Cela fait beaucoup me direz-vous : une potentielle usine à gaz ou le risque d'un pudding indigeste ! Pourtant, non. Bien que l'album soit dense, il ressemble à un kaléidoscope lumineux, imprévisible. Et digeste. Car point de recyclage ici, mais une perpétuelle invention.
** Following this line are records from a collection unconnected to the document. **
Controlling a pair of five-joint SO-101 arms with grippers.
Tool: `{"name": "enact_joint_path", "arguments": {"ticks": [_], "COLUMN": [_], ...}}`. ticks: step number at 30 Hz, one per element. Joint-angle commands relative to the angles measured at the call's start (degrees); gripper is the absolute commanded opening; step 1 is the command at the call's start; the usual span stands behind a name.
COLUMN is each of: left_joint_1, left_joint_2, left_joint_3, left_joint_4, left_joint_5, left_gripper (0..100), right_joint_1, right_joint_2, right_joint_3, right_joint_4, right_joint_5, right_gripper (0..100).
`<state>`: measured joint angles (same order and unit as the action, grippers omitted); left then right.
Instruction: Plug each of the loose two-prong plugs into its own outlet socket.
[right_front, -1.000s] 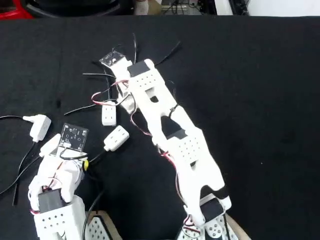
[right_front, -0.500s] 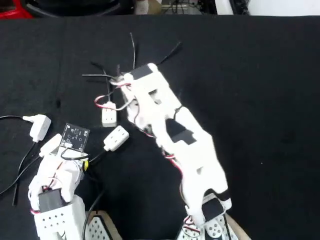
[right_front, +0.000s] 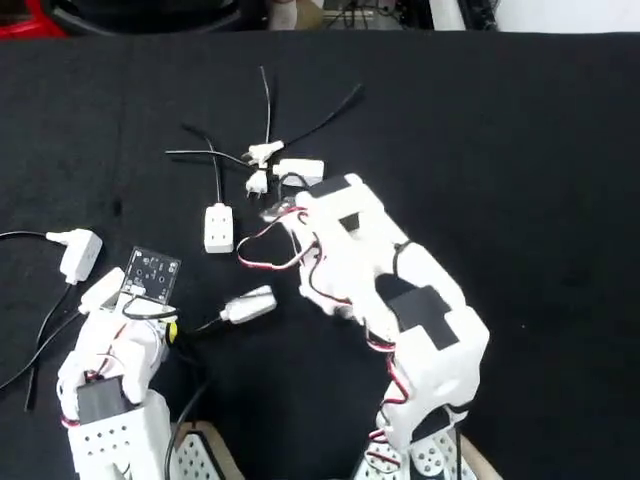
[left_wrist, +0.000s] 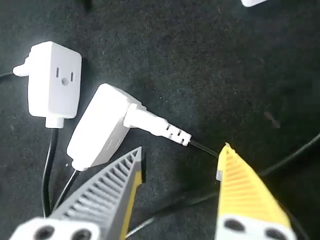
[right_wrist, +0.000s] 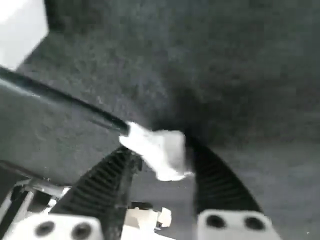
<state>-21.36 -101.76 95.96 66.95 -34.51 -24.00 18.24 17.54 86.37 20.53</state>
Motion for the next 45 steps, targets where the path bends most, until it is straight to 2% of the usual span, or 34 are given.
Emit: {"name": "enact_joint_path", "arguments": {"ticks": [1,6,14,24,30,35,37,40,45], "left_joint_1": [0.75,0.75,0.75,0.75,0.75,0.75,0.75,0.75,0.75], "left_joint_2": [-0.18,-0.18,-0.18,-0.18,-0.18,-0.18,-0.18,-0.18,-0.18], "left_joint_3": [-0.04,-0.04,-0.04,-0.04,-0.04,-0.04,-0.04,-0.04,0.22], "left_joint_4": [-0.70,-0.62,-0.62,-0.62,-0.70,-0.79,-0.79,-0.79,-0.88], "left_joint_5": [-0.18,-0.18,-0.18,-0.26,-0.26,-0.26,-0.26,-0.26,-0.35], "left_gripper": [24,24,24,24,24,24,24,24,24], "right_joint_1": [-2.55,-5.98,-6.42,-3.69,-0.62,-0.88,-0.88,-0.70,-0.53], "right_joint_2": [-3.12,-2.95,-1.45,8.22,15.52,17.80,17.80,17.80,17.63], "right_joint_3": [-0.48,-6.99,-10.68,-15.60,-24.75,-25.27,-25.36,-25.54,-25.80], "right_joint_4": [-0.97,-0.44,2.46,7.82,14.42,14.51,14.51,14.42,14.51], "right_joint_5": [2.29,3.96,6.33,9.32,16.09,17.05,17.05,16.79,16.53], "right_gripper": [19.6,19.8,19.4,19.4,19.4,19.4,15.9,1.5,1.1]}}
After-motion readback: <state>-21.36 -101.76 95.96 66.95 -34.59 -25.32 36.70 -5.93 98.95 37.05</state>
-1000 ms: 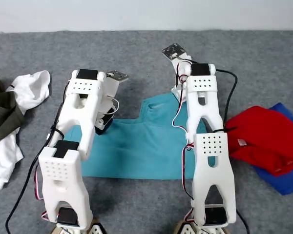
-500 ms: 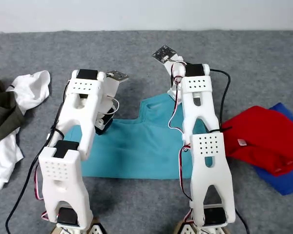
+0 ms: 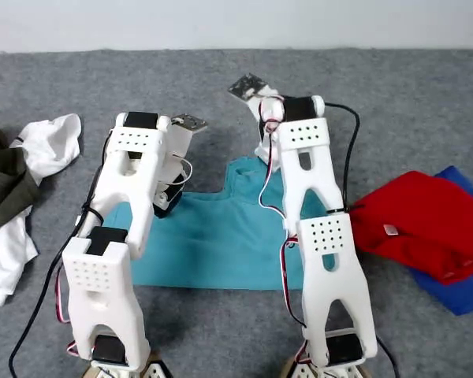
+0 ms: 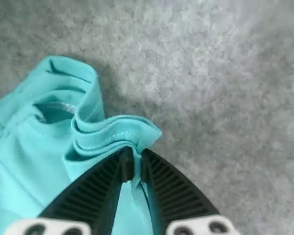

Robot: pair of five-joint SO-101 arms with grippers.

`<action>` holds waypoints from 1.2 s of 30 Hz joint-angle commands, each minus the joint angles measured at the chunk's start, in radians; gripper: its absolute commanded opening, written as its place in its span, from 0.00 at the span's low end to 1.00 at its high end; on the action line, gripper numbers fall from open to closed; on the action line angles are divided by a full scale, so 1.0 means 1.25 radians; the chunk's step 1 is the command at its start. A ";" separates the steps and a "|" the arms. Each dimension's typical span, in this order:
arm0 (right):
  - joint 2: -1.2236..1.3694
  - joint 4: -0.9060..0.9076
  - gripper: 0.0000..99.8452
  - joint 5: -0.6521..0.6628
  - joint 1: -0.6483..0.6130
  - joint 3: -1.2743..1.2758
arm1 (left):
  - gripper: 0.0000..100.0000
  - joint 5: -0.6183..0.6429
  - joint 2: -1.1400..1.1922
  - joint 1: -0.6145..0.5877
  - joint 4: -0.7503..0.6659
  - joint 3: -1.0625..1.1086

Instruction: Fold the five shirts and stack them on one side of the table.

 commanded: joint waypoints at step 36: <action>-1.001 -0.208 0.01 0.101 -0.007 1.453 | 0.02 0.001 -0.015 0.009 0.016 -0.002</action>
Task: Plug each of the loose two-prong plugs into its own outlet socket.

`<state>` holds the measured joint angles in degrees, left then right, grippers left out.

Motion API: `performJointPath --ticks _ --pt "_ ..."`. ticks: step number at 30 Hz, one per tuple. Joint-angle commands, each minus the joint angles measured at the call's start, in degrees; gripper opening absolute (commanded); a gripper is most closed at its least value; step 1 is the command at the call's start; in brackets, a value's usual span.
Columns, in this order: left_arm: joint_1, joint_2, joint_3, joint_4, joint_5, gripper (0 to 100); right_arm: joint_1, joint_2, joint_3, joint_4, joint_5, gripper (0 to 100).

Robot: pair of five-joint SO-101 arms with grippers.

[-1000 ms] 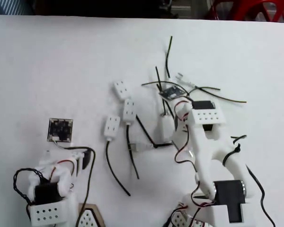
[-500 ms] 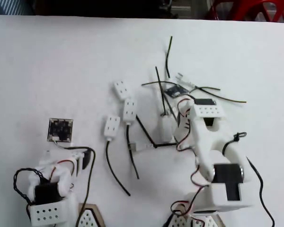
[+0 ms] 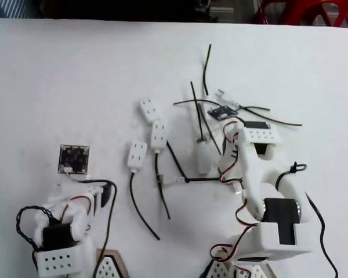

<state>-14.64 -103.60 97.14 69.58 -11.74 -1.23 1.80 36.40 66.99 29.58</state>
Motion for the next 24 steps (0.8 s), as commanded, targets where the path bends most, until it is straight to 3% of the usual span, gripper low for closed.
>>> performJointPath --ticks 1,14,18,24 --pt "0.3 -0.7 -0.2 0.4 -0.3 29 0.2 -2.2 -0.8 1.9 0.5 1.8" --pt "0.7 -0.7 -5.5 0.7 -0.3 29 -0.1 -42.7 -0.4 16.7 -0.4 1.8" --pt "0.7 -0.7 -14.2 2.5 -0.1 29 -0.9 -51.6 -0.4 16.1 -8.8 1.7" --pt "1.0 -0.6 -24.9 2.7 0.4 29 -9.8 -54.7 -0.4 13.5 -21.3 1.7"
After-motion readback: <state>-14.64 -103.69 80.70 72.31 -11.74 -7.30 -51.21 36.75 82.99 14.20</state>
Steven Ellison a adjoint à ses machines des musiciens : outre les cordes déjà évoquées (par Miguel Atwood-Ferguson), sont notamment conviés son cousin Ravi Coltrane (
Gonjasufi) au saxo, Stephen Brune (Thundercat) à la basse, et Rebekah Raff à la harpe. Le morceau sous-titré "Auntie's Harp" (la harpe de ma tante) est d'ailleurs probablement un hommage à la propre tante de Steven Ellison, Alice Coltrane, harpiste et pianiste.
L'album est presque instrumental puisque, hormis via des samples, seulement trois morceaux accueillent des invités vocaux, et à bon escient : outre Thundercat déjà cité en tant que bassiste, Thom Yorke de Radiohead et Laura Darlington.
"Cosmogramma" constitue un ensemble unique, d'une richesse foisonnante, et presque d'un niveau égal du début à la fin. Bien que composé de dix-sept pistes, il doit s'écouter dans son intégralité ; dissocier des morceaux ne serait pas pertinent.
Cet album est si riche qu'il m'a fallu nombre d'écoutes pour l'apprécier à sa juste valeur. Et encore, y suis-je parvenu ? Je ne suis pas certain d'en "venir à bout" un jour ; j'entends par là que j'y découvrirai sans doute toujours quelque chose, il me mènera à l'écouter avec une oreille à chaque fois différente.
Autrement dit, il faut du temps pour l'appréhender, pour l'aimer ; et la première écoute peut laisser abasourdi.
Nous savons qu'au cours des années 00 le label Warp a élargi son champ d'action à des styles très éloignés de ceux qui ont fait sa réputation flatteuse (mais justifiée), pour un résultat plus ou moins convaincant. Flying Lotus poursuit dans la ligne initiale et assure à Warp un futur toujours innovant.